The endless “catastrophizing,” as it has been described by Alex Epstein, who outlines the years of hysteria in his book “
Fossil Future,” has left today’s young people crippled with “climate anxiety.”
In December, The Lancet published a
study from a team of nine researchers including psychologists, environmental scientists, and psychiatrists who surveyed 10,000 people aged 16 to 25 about their anxiety related to climate change and their governments’ response. Seventy-five percent of those surveyed across 10 different countries reported feeling the “future is frightening.” Researchers reported nearly half of all participants said their “feelings about climate change negatively affected their daily life and functioning.”

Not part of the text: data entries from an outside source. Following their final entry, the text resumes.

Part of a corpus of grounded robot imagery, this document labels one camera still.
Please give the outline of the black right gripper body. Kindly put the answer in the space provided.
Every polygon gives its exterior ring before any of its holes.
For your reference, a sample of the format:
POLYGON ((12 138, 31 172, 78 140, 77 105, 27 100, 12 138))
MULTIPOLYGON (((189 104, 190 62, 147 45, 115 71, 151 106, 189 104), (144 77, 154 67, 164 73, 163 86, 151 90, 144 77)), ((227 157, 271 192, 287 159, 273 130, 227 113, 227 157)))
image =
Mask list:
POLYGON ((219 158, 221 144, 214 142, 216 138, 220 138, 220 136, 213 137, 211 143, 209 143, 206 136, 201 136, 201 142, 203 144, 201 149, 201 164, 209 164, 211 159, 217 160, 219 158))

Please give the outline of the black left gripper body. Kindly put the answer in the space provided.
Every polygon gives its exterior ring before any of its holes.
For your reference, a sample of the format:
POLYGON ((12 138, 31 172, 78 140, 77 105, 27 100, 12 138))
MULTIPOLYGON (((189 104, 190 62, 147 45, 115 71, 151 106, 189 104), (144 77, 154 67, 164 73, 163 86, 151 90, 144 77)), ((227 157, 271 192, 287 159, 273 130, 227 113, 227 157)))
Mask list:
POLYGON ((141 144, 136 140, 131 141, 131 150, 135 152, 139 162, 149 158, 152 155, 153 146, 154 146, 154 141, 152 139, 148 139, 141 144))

The study also showed fewer and fewer young people willing to reproduce, reportedly out of fear of climate change. Nearly 40 percent reported that their anxiety about the climate made them “hesitant to have children.”
According to a 2020 survey from the Morning Consult, 1 in 4 adults cited climate change as their reason to remain childless. While children are often depicted as environmental burdens,
including by current Bureau of Land Management Director Tracy Stone-Manning in her graduate thesis, population decline
itself is a major long-term problem facing future generations.
But now, today’s kids inundated with incessant catastrophizing by reporters who themselves grew up with prophetic warnings about the “climate crisis” are launching lawsuits.
In February, the first youth-led lawsuit over climate change will go to trial as 16 plaintiffs sue Montana over the government’s promotion of fossil fuels. The Oregon-based environmental legal group “Our Children’s Trust” co-opted Montana teens in
Held v. State of Montana to strong-arm Helena into eliminating fossil fuels as a centerpiece of the state’s energy policy.
Coverage of the lawsuit has been predictable cheerleading with a spotlight on the anxieties young people face from weather. An April write-up from the Guardian
headlined “Fossil fuels v. our future: young Montanans wage historic climate fight,” was published under the “Climate crimes” section of the British paper.
“The 16 young people, who were between the ages of two and 18 when they filed the lawsiut in March 2020, have already felt the impacts of climate change,” the Guardian reported. “As these environmental consequences mount, young people have emerged as a leading force in the climate activism movement.”
Their lawsuit seeks to undermine Montana’s lucrative fossil fuel industry, asserting that emissions violate the right to a clean environment guaranteed in the state constitution.
According to the Energy Information Administration, Montana is home to the “largest estimated recoverable coal reserves among the states” and provides 30 percent of the nation’s coal. Even with six operating coal mines and four private coal plants, the state is also already a top 10 state when it comes to the use of renewables.
Fifty-two percent of the electricity provided by Montana’s power grid was generated by renewable energy.
This summer, however, the Montana attorney general’s office lost a motion before the state Supreme Court to dismiss the case now headed to trial this winter.
“Our Children’s Trust is a special interest group that is exploiting well-intentioned kids — including a 4-year-old and an 8-year-old — to achieve its goal of shutting down responsible energy development in Montana,” said Kyler Nerison, a spokesman for the attorney general’s office, in a statement to The Federalist. “Unable to implement their policies through our normal processes of representative government, these out-of-state climate activists are trying to use Montana’s liberal courts to impose their authoritarian climate agenda on us.”